→ Work to be completed:
Each record should be set down again so that it matches the original exactly.

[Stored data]
+++++

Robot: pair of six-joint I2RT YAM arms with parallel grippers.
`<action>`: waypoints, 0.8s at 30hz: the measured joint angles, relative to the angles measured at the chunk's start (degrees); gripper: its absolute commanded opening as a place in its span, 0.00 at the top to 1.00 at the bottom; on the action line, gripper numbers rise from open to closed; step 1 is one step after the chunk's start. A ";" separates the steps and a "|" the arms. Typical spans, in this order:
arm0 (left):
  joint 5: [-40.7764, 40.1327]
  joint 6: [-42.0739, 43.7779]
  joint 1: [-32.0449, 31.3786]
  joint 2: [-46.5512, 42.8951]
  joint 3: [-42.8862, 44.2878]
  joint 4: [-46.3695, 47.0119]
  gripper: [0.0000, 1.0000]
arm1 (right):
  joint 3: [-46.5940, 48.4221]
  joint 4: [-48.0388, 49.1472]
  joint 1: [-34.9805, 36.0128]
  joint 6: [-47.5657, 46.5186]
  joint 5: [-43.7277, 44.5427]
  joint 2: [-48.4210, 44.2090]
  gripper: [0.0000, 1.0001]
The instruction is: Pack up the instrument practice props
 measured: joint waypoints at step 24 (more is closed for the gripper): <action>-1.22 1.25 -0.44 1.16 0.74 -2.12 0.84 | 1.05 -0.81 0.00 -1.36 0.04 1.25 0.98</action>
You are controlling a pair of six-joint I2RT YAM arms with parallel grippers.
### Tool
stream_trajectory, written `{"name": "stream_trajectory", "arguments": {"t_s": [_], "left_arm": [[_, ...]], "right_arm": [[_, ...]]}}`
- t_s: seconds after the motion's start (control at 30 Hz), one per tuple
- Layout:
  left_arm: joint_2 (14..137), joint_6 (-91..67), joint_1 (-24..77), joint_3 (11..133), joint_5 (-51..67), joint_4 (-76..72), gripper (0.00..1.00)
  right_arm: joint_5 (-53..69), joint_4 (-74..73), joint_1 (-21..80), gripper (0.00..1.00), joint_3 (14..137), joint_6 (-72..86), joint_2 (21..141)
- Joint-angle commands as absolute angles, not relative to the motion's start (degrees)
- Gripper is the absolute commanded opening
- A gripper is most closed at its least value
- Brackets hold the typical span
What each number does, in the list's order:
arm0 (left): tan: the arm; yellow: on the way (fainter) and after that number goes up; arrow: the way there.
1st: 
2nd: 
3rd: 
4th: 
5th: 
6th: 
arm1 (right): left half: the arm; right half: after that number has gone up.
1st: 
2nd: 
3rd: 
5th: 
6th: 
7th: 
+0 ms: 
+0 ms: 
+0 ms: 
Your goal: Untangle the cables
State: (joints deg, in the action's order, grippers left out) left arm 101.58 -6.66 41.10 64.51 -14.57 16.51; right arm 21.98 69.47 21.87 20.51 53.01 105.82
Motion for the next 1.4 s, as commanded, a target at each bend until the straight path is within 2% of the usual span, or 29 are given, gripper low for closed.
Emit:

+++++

→ Problem solution:
Robot: pair of six-joint I2RT YAM arms with parallel grippers.
`<action>`: waypoints, 0.8s at 30hz: the measured joint angles, relative to the angles measured at the chunk's start (degrees); gripper: its absolute commanded opening as a place in its span, 0.00 at the top to 1.00 at the bottom; on the action line, gripper numbers rise from open to closed; step 1 is one step after the chunk's start. A ";" separates the steps and a "|" the arms. Typical spans, in this order:
arm0 (left):
  joint 5: [-40.7764, 40.1327]
  joint 6: [-42.0739, 43.7779]
  joint 1: [-32.0449, 31.3786]
  joint 2: [-46.5512, 42.8951]
  joint 3: [-42.8862, 44.2878]
  joint 4: [-46.3695, 47.0119]
  gripper: [0.0000, 1.0000]
arm1 (right):
  joint 3: [-46.5940, 48.4221]
  joint 4: [-48.0388, 49.1472]
  joint 1: [-34.9805, 36.0128]
  joint 6: [-47.5657, 46.5186]
  joint 5: [-43.7277, 44.5427]
  joint 2: [-48.4210, 44.2090]
  gripper: [0.0000, 1.0001]
The instruction is: Pack up the instrument practice props
 measured: joint waypoints at step 24 (more is closed for the gripper): <action>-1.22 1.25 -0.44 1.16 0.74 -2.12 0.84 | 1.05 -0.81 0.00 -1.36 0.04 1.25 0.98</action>
You are controlling a pair of six-joint I2RT YAM arms with parallel grippers.
### Tool
stream_trajectory, written `{"name": "stream_trajectory", "arguments": {"t_s": [_], "left_arm": [[_, ...]], "right_arm": [[_, ...]]}}`
- t_s: seconds after the motion's start (control at 30 Hz), one per tuple
- Layout:
  left_arm: joint_2 (14..137), joint_6 (-91..67), joint_1 (-24..77), joint_3 (11..133), joint_5 (-51..67), joint_4 (-76..72), gripper (0.00..1.00)
  right_arm: joint_5 (-53..69), joint_4 (-74..73), joint_1 (-21..80), gripper (0.00..1.00), joint_3 (14..137), joint_6 (-72..86), joint_2 (21..141)
- Joint-angle commands as absolute angles, not relative to the motion's start (degrees)
- Gripper is the absolute commanded opening
- A gripper is most closed at its least value
- Brackets hold the typical span
What each number does, in the list's order:
arm0 (left): tan: the arm; yellow: on the way (fainter) and after that number goes up; arrow: the way there.
1st: 
2nd: 
3rd: 
4th: 
5th: 
6th: 
arm1 (right): left half: the arm; right half: after that number has gone up.
1st: 
2nd: 
3rd: 
5th: 
6th: 
7th: 
+0 ms: 
+0 ms: 
+0 ms: 
Your goal: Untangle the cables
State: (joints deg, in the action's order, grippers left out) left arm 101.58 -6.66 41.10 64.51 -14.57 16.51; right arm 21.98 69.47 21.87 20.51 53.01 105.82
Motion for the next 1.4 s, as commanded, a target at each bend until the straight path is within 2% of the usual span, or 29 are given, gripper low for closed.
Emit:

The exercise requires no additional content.